Closed jschaeff closed 4 years ago
The packet buffer is not plain miniSEED, and so cannot be scanned with msi or other such tools.
Does it make any difference if the client is local, on the host running ringserver?
No errors in the log file? Even with increased verbosity?
I see you tried the local connection. Hmm, not good.
No errors in the log at all?
I would suspect that something is going wrong with scanning of the data, but it's hard to tell at this point.
Note that the combination of removing the state file and InitCurrentState=y option, will cause the scanning to skip any old data on a restart of ringserver.
Thank you for your quick answer. I'm going to run a ringserver with -vv, on port 18002, connect a local client to it and look at the logs.
Note that we run 2 instances of ringserver (one on 18000 for public data and one on 18001 for restricted data).
I can't tell since when we have this issue, but we had some similar problems some month ago and could'nt fix it. Now I'm investigating for real :)
I'll report here when I get something new.
Hi Chad, could it be that our packetbuf size is too small (or too big) ? We have it at 8GB, and we scan a directory of 191GB of SDS data. almost 20000 files.
I've started a ringserver only scanning one station, and it ships clean data, no gaps detected. Over the WE, I'll let it run and report back here.
could it be that our packetbuf size is too small (or too big) ? We have it at 8GB, and we scan a directory of 191GB of SDS data. almost 20000 files.
Ring buffer size should only be a problem if it is scanning more than the buffer size in a short period of time. In your case, the buffer will only have the last 8GB of data scanned. Are you adding more than 8GB per day (or shorter period) to the SDS repository you're scanning?
Note, you cannot use a ring buffer larger than 8GB and still export data via SeedLink with the default packet size of 512 bytes. This is due to a combination of how ringserver maps SeedLink packet IDs and the maximum SeedLink packet ID of 16,777,215.
Good morning Chad, As for now, we ingest approx 2GB/hour and keep the data 7 days.

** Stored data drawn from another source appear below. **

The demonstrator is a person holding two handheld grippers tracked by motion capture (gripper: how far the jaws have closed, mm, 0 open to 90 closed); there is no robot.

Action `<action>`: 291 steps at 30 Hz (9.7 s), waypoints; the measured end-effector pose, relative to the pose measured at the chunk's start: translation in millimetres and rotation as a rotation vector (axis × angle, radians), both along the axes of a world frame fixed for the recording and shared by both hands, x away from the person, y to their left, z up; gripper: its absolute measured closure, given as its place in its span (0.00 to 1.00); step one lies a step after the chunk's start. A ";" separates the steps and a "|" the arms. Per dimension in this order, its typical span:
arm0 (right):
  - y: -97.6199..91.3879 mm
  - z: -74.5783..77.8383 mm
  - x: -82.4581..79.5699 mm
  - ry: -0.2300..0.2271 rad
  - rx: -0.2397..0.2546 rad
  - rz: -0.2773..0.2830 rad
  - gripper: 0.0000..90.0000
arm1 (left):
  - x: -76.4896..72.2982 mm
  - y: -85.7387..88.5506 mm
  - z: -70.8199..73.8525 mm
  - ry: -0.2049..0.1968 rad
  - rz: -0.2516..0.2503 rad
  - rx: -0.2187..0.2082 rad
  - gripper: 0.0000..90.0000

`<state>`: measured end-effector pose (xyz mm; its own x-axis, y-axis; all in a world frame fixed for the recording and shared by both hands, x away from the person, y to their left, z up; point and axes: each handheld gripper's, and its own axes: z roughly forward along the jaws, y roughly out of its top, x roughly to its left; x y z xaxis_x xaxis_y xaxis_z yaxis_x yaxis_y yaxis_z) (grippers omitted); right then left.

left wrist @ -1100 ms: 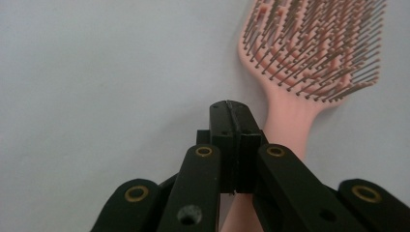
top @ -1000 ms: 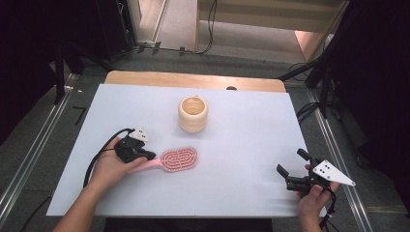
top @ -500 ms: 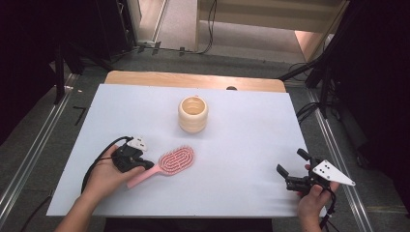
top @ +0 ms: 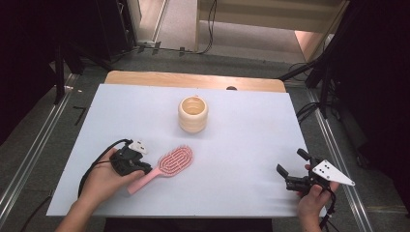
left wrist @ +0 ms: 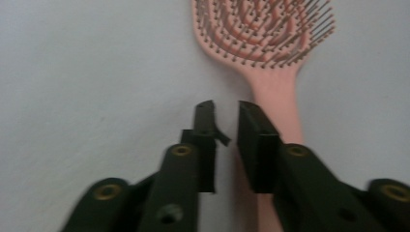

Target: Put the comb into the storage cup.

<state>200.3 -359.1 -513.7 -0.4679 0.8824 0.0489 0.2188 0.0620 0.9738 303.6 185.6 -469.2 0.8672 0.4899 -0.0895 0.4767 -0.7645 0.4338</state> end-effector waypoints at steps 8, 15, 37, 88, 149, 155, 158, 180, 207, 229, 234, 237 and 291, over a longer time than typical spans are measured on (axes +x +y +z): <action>0.0 0.0 0.1 0.002 0.002 0.000 0.00 | -4.1 -4.9 15.3 0.006 0.013 0.032 0.63; 0.0 0.0 0.3 0.002 0.002 0.001 0.00 | -8.3 -16.9 17.6 0.069 0.056 0.036 0.34; -0.1 -0.1 0.5 0.003 0.004 0.000 0.00 | -11.1 -35.2 9.0 0.124 0.116 0.187 0.59; -0.7 -0.7 1.8 0.008 0.008 -0.008 0.00 | -12.9 -69.8 -0.2 0.091 0.125 0.345 0.79; -1.5 -0.5 1.5 0.007 0.018 -0.012 0.00 | -4.0 -61.9 9.3 0.074 0.118 0.242 0.80; -1.1 -0.5 1.5 0.009 0.017 -0.011 0.00 | -4.4 -61.8 14.0 0.020 0.117 0.211 0.80; -1.3 -0.5 1.7 0.007 0.016 -0.013 0.00 | -2.8 -58.9 17.3 -0.010 0.129 0.178 0.80; -1.1 -0.5 1.5 0.009 0.017 -0.009 0.00 | -1.7 -49.0 30.2 -0.121 0.169 0.000 0.80; -0.4 -0.6 2.0 0.010 0.006 -0.006 0.00 | -4.3 -53.1 42.6 -0.239 0.162 -0.191 0.80; 0.6 -0.9 2.4 0.008 0.002 0.002 0.00 | 1.7 -57.9 45.5 -0.308 0.180 -0.339 0.80; 0.8 -1.0 2.3 0.004 0.004 0.007 0.00 | 3.8 -58.6 44.9 -0.323 0.186 -0.368 0.80; 0.6 -1.1 2.4 0.000 0.005 0.008 0.00 | 5.0 -58.9 45.3 -0.328 0.190 -0.386 0.80; 0.0 -1.2 2.5 -0.005 0.015 0.026 0.00 | 54.5 -69.2 65.6 -0.417 0.246 -0.604 0.80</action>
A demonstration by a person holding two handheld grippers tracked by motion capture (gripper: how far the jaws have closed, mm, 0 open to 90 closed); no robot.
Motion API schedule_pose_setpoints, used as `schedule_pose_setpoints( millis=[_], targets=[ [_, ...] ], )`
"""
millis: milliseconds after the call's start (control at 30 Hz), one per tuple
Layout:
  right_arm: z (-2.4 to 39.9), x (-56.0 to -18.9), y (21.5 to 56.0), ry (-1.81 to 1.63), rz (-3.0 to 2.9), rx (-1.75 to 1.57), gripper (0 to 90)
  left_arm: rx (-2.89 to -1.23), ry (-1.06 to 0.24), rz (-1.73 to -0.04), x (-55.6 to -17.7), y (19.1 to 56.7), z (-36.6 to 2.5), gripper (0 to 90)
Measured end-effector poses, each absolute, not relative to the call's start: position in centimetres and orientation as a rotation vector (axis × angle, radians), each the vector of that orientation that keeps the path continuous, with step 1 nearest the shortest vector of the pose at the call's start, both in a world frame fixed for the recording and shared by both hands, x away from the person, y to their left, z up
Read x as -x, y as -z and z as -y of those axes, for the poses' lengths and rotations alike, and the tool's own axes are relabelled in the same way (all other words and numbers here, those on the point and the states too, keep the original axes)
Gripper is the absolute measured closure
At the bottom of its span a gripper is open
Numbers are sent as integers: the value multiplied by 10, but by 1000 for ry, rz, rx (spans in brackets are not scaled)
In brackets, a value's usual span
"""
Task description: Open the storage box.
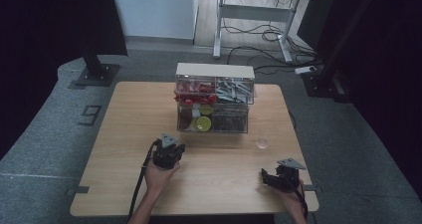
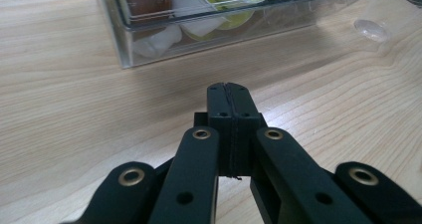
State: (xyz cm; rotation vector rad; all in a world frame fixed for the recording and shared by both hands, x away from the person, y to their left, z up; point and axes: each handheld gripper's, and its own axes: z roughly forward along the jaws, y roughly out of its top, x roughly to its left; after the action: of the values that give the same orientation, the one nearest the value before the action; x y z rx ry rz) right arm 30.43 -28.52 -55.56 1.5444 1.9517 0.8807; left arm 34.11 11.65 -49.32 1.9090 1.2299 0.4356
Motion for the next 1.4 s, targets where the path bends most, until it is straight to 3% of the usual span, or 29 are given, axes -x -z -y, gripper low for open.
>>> schedule_pose_setpoints(
  millis=[1400],
  targets=[
    [285,-304,556,-883,-1950,-1545,164,-1910,-387,-1259,-390,499,-96,900]
  ],
)
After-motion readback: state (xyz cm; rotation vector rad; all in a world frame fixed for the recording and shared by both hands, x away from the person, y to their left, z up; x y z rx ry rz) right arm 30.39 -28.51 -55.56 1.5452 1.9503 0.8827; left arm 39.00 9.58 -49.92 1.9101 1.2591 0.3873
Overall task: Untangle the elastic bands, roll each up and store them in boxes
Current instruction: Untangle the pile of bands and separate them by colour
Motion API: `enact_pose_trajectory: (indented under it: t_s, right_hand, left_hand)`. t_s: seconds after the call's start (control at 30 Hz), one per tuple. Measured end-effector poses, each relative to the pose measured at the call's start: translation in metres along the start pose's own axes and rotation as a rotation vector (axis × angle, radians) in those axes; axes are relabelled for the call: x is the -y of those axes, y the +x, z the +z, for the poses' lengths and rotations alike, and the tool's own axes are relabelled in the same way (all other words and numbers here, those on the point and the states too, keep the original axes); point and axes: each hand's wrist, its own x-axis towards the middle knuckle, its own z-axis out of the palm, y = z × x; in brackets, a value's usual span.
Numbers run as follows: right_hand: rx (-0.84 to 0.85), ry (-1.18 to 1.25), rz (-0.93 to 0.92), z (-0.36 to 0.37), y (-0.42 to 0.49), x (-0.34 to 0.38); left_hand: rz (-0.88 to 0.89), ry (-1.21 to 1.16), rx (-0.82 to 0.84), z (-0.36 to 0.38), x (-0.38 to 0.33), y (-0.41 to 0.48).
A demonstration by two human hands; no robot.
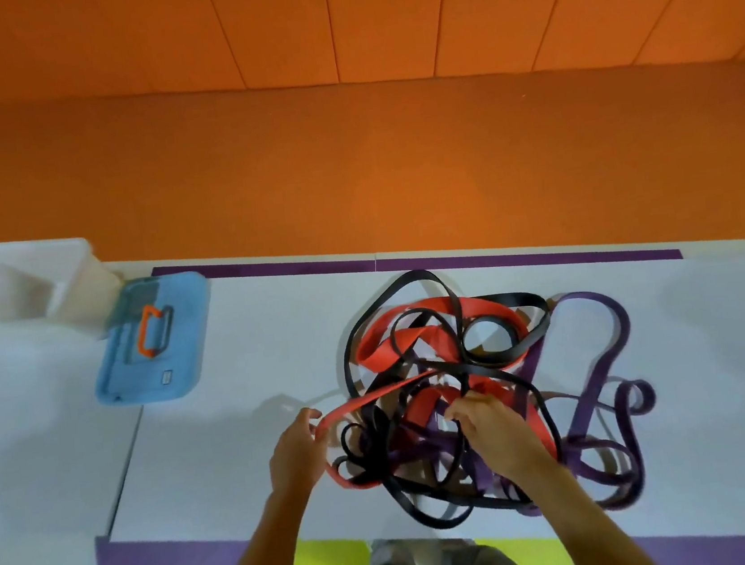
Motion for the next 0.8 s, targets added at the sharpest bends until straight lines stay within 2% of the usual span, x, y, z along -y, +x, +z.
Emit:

We tested today by collecting the realtime data from all sources in hourly rotated files, and cleaning all h-2 files. It seems to be much better. I'm going to migrate our production configuration tomorrow and hope to fix the issue.
Cheers,
jonathan
Good morning. OK, that is a relatively large flow of data, and, I am presuming, a lot of files. There is only one scanning thread per scan config option. It may be that the internal scanner cannot keep up with the combination of many, many files and data rate.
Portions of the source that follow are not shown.